SpongebobSquaredance

Unconfirmed Member
Someone who knows how to start a sentence with a capital letter.
*ouch*
its 2019, thought grammar nazi's would be dead by now. too bad we aren't in 3rd grade. which is usually the age group of people calling others a "tit".
 

PanzerAzel

Member
Iwata also warned that Nintendo needed to expand into the blue ocean or gaming would grow stagnant. Is he a tit too?

I've always been told the reason for the blue ocean strategy was due to Nintendo not being able to compete in the red one Sony and MS were dominating?
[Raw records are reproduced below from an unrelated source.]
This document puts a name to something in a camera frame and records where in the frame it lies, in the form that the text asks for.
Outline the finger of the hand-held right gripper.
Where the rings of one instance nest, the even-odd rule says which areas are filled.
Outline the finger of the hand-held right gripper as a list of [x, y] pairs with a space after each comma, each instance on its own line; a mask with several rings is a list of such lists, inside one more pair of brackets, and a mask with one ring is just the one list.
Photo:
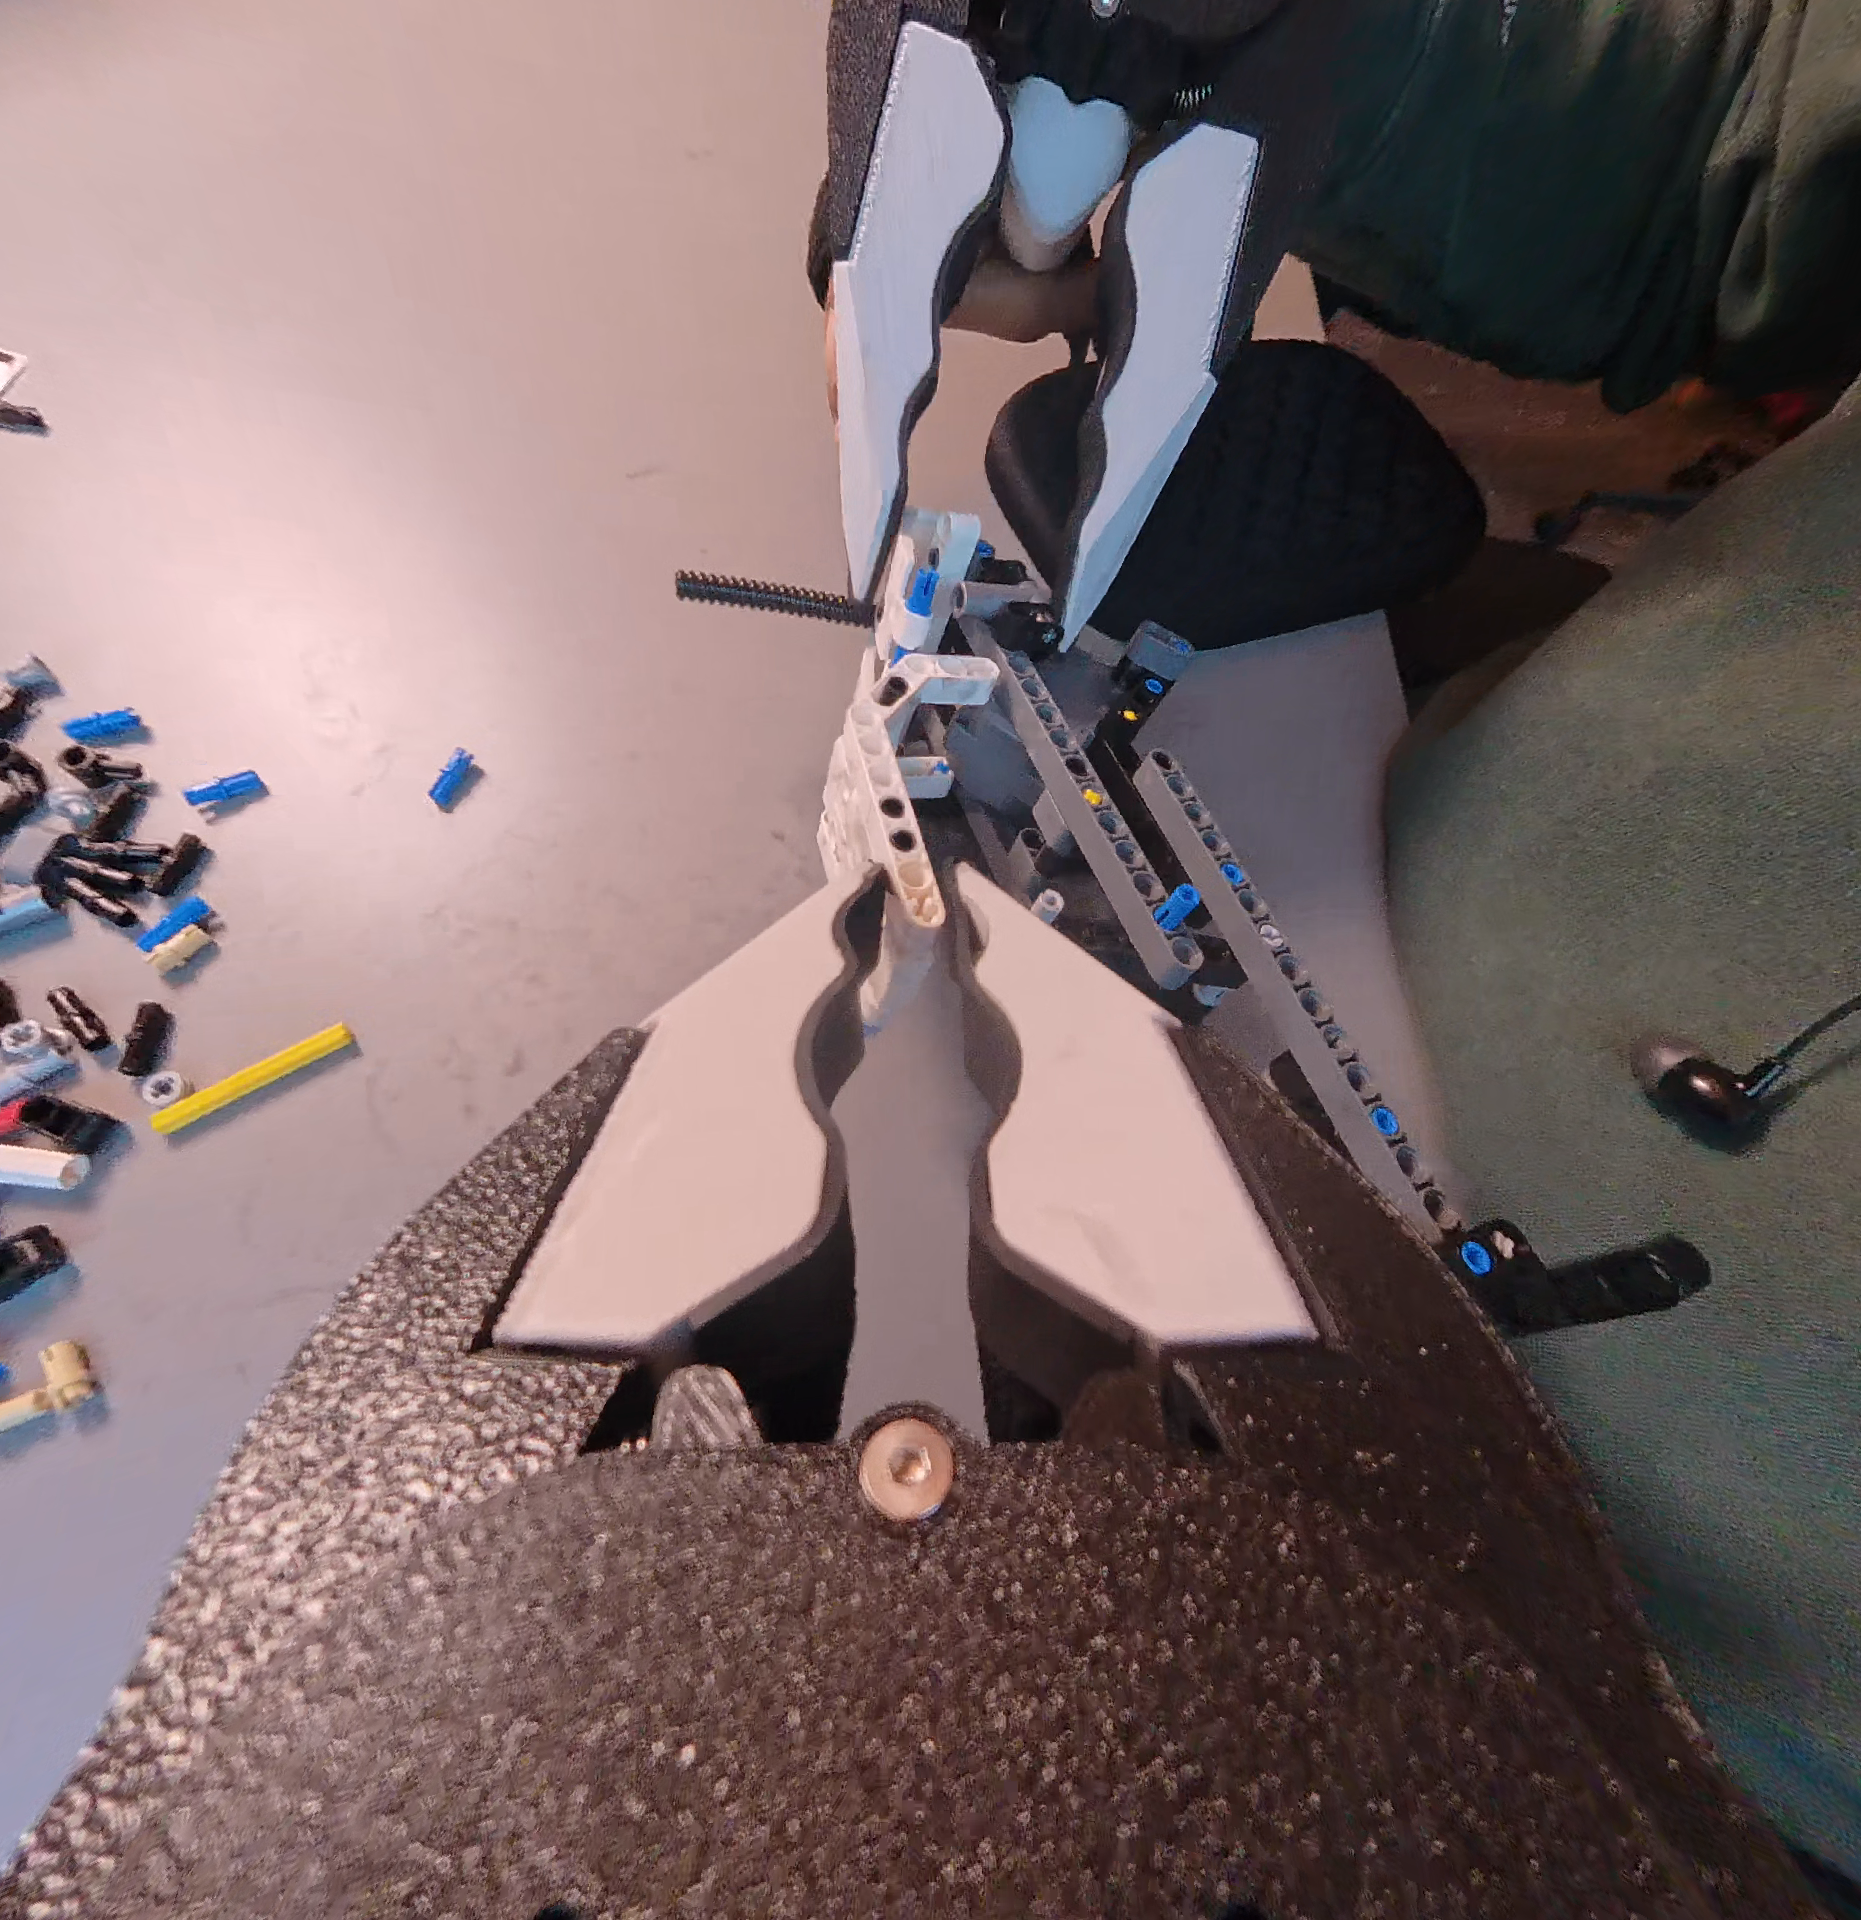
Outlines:
[[1010, 117], [962, 21], [830, 26], [830, 317], [849, 589], [869, 601], [907, 502], [941, 321], [1005, 194]]
[[1105, 227], [1105, 344], [1055, 589], [1074, 649], [1189, 446], [1233, 321], [1262, 140], [1190, 121], [1139, 159]]

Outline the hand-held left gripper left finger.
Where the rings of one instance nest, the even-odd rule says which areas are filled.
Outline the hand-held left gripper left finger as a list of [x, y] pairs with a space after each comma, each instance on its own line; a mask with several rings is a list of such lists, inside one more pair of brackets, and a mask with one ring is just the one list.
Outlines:
[[882, 921], [875, 868], [832, 879], [639, 1029], [495, 1347], [679, 1347], [820, 1253], [849, 1205], [832, 1102]]

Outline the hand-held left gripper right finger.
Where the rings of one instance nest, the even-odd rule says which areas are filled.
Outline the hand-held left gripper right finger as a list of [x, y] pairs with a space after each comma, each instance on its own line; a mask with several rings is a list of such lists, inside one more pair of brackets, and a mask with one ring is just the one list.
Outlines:
[[1018, 1281], [1159, 1357], [1309, 1343], [1288, 1260], [1181, 1067], [1180, 1023], [973, 865], [954, 868], [973, 1226]]

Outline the brick truck chassis model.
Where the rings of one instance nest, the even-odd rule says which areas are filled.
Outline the brick truck chassis model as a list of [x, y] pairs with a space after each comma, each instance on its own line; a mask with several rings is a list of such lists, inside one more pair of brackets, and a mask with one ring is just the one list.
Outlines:
[[1504, 1335], [1670, 1313], [1711, 1283], [1684, 1238], [1542, 1264], [1517, 1226], [1455, 1211], [1189, 766], [1139, 741], [1190, 665], [1180, 635], [1146, 626], [1069, 706], [1048, 591], [973, 513], [907, 512], [875, 599], [700, 569], [678, 595], [869, 628], [861, 695], [918, 700], [893, 724], [899, 771], [919, 806], [962, 813], [957, 852], [1166, 1013], [1243, 1048]]

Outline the person's right forearm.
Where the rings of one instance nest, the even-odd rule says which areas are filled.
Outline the person's right forearm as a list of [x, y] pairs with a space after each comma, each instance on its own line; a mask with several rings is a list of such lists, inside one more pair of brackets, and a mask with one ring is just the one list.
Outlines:
[[1861, 2], [1360, 2], [1292, 251], [1513, 376], [1861, 371]]

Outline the grey desk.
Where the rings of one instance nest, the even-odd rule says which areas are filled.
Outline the grey desk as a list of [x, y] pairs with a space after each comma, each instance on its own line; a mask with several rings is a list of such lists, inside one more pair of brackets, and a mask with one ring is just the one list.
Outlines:
[[[135, 706], [199, 822], [197, 1083], [268, 1098], [16, 1204], [75, 1264], [0, 1353], [101, 1405], [0, 1442], [0, 1864], [135, 1664], [340, 1286], [609, 1029], [820, 879], [855, 639], [679, 604], [841, 584], [824, 2], [0, 2], [0, 672]], [[484, 766], [453, 813], [427, 788]]]

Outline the person's right hand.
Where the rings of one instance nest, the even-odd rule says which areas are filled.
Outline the person's right hand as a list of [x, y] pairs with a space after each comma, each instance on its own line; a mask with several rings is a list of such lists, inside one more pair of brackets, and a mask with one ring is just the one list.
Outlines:
[[1098, 326], [1098, 280], [1100, 259], [1094, 251], [1074, 255], [1045, 274], [990, 251], [973, 266], [944, 326], [1005, 344], [1041, 344], [1048, 336], [1086, 344]]

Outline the yellow axle rod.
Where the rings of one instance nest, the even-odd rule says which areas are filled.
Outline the yellow axle rod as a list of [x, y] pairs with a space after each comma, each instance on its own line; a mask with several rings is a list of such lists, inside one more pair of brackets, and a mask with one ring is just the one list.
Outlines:
[[174, 1099], [172, 1105], [158, 1105], [150, 1115], [150, 1127], [158, 1138], [174, 1138], [185, 1135], [190, 1127], [197, 1127], [199, 1123], [209, 1123], [308, 1069], [318, 1069], [322, 1064], [342, 1057], [350, 1051], [358, 1048], [358, 1039], [354, 1030], [354, 1025], [346, 1023], [333, 1023], [296, 1045], [286, 1045], [242, 1069], [235, 1069], [231, 1074]]

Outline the person's green sweatshirt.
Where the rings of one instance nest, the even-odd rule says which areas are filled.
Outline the person's green sweatshirt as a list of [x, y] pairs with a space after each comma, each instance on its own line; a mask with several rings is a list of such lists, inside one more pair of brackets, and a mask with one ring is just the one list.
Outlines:
[[1677, 1234], [1686, 1305], [1525, 1347], [1695, 1713], [1861, 1888], [1861, 1016], [1742, 1139], [1633, 1045], [1745, 1069], [1861, 992], [1861, 373], [1390, 788], [1396, 954], [1472, 1192], [1547, 1263]]

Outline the pile of small brick parts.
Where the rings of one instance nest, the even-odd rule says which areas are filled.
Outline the pile of small brick parts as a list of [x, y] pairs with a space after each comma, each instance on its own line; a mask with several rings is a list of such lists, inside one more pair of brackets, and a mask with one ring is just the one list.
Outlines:
[[[30, 738], [59, 692], [36, 653], [0, 672], [0, 965], [90, 918], [172, 984], [226, 931], [197, 890], [209, 843], [197, 829], [148, 832], [154, 777], [135, 706], [54, 718]], [[70, 1264], [66, 1240], [45, 1222], [6, 1222], [6, 1204], [71, 1192], [128, 1135], [121, 1098], [82, 1090], [82, 1079], [115, 1072], [150, 1115], [168, 1115], [194, 1095], [174, 1029], [166, 994], [115, 1016], [75, 982], [26, 992], [0, 969], [0, 1305]]]

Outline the tan angled connector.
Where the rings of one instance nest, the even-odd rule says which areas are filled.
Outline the tan angled connector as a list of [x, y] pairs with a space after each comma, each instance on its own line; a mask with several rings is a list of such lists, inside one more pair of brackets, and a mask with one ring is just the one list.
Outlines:
[[101, 1390], [103, 1384], [86, 1347], [79, 1339], [56, 1339], [40, 1349], [40, 1384], [0, 1399], [0, 1438], [75, 1412], [101, 1396]]
Glad to see that not singing Iwata's praises to the heavens doesn't equate to a ban here, that guy's been deified to the point of a cult where anything even slightly negative said about him is blasphemy. Great guy personally, but I have to agree with others here, I found him to be a shit president. He infused Nintendo with defeatism ("Nintendo's not good at competing", "We're too far behind Sony/MS's online to catch up"), eviscerated western developmental autonomy soon after his appointment turning NoA into basically a translation branch, and made Nintendo a running target of memes, mockery, and jokes for backwards-assness and incompetence ("please understand").

All due respect and credit to the man, while Nintendo still does boneheaded things, I've noticed a marked improvement since he's no longer president.